- **WHAT THE TASK REQUIRES**
Please copy the listing that follows exactly, leaving out any pictures.

- **GIVEN INFORMATION**
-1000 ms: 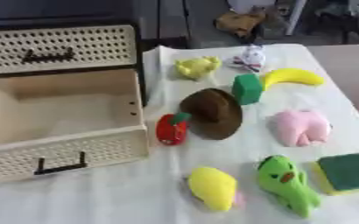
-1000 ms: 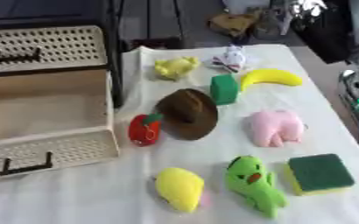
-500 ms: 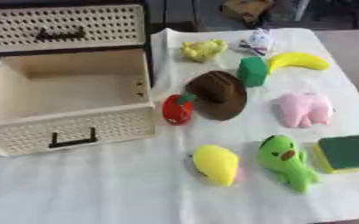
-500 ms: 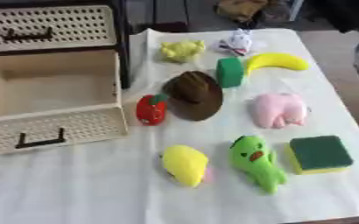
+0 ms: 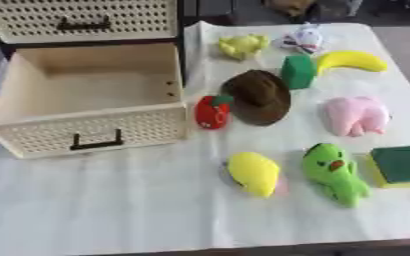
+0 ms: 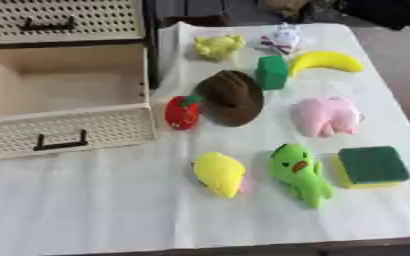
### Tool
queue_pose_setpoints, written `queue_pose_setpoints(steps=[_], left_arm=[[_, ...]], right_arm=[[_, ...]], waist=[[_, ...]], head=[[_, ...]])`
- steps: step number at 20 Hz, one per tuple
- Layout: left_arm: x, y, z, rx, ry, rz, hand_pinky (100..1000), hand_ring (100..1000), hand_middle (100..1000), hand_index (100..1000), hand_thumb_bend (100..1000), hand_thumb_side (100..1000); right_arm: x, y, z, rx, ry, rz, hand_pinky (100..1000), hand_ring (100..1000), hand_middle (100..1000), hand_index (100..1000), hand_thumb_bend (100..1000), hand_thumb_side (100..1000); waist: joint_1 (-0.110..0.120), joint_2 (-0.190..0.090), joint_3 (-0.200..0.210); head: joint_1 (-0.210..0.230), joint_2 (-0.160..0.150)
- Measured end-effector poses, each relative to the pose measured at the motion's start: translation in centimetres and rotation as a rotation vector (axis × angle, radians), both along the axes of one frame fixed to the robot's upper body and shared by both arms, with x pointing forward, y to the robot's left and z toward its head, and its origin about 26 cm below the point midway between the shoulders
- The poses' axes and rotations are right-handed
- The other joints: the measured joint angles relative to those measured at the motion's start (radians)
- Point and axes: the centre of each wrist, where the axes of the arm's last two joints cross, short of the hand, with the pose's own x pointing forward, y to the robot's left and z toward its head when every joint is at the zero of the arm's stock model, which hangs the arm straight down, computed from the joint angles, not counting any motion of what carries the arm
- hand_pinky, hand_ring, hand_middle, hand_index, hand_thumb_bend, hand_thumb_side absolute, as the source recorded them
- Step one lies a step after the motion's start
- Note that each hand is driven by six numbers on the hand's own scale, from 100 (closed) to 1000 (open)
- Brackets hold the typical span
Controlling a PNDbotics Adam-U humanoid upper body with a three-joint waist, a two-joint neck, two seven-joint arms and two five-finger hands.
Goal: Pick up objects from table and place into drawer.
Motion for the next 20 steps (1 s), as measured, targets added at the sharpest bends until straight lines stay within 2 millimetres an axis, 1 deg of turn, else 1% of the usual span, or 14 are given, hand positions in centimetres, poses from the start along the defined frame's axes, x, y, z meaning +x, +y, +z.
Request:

- **RESULT**
-1000 ms: 
-1000 ms: 
-500 ms: 
-500 ms: 
+0 ms: 
+0 ms: 
### Tool
queue_pose_setpoints, written `queue_pose_setpoints(steps=[_], left_arm=[[_, ...]], right_arm=[[_, ...]], waist=[[_, ...]], head=[[_, ...]])`
- steps: step number at 20 Hz, one per tuple
- Layout: left_arm: x, y, z, rx, ry, rz, hand_pinky (100..1000), hand_ring (100..1000), hand_middle (100..1000), hand_index (100..1000), hand_thumb_bend (100..1000), hand_thumb_side (100..1000); right_arm: x, y, z, rx, ry, rz, hand_pinky (100..1000), hand_ring (100..1000), hand_middle (100..1000), hand_index (100..1000), hand_thumb_bend (100..1000), hand_thumb_side (100..1000); waist: joint_1 (-0.110..0.120), joint_2 (-0.190..0.090), joint_3 (-0.200..0.210); head: joint_1 (-0.210..0.230), joint_2 (-0.160..0.150)
- Measured end-effector poses, each relative to the pose measured at the motion's start: translation in centimetres and rotation as a rotation vector (axis × angle, radians), both along the axes of one frame fixed to the robot's upper body and shared by both arms, with x pointing forward, y to the robot's left and z toward its head, and its origin about 26 cm below the point midway between the shoulders
- The poses' axes and rotations are right-handed
- The other joints: the measured joint angles relative to those measured at the motion's start (radians)
- Point and axes: the centre of each wrist, where the axes of the arm's last two joints cross, short of the hand, with the pose's own x pointing forward, y to the robot's left and z toward its head when every joint is at the zero of the arm's stock model, which hangs the arm straight down, computed from the joint angles, not counting any motion of what carries the arm
- hand_pinky, hand_ring, hand_middle, hand_index, hand_thumb_bend, hand_thumb_side absolute, as the source recorded them
- Step one lies a step after the motion's start
- Note that each hand is driven by six numbers on the hand's own scale, from 100 (closed) to 1000 (open)
- Brackets hold the typical span
Controlling a PNDbotics Adam-U humanoid upper body with a three-joint waist, a two-joint neck, two seven-joint arms and two five-finger hands.
Goal: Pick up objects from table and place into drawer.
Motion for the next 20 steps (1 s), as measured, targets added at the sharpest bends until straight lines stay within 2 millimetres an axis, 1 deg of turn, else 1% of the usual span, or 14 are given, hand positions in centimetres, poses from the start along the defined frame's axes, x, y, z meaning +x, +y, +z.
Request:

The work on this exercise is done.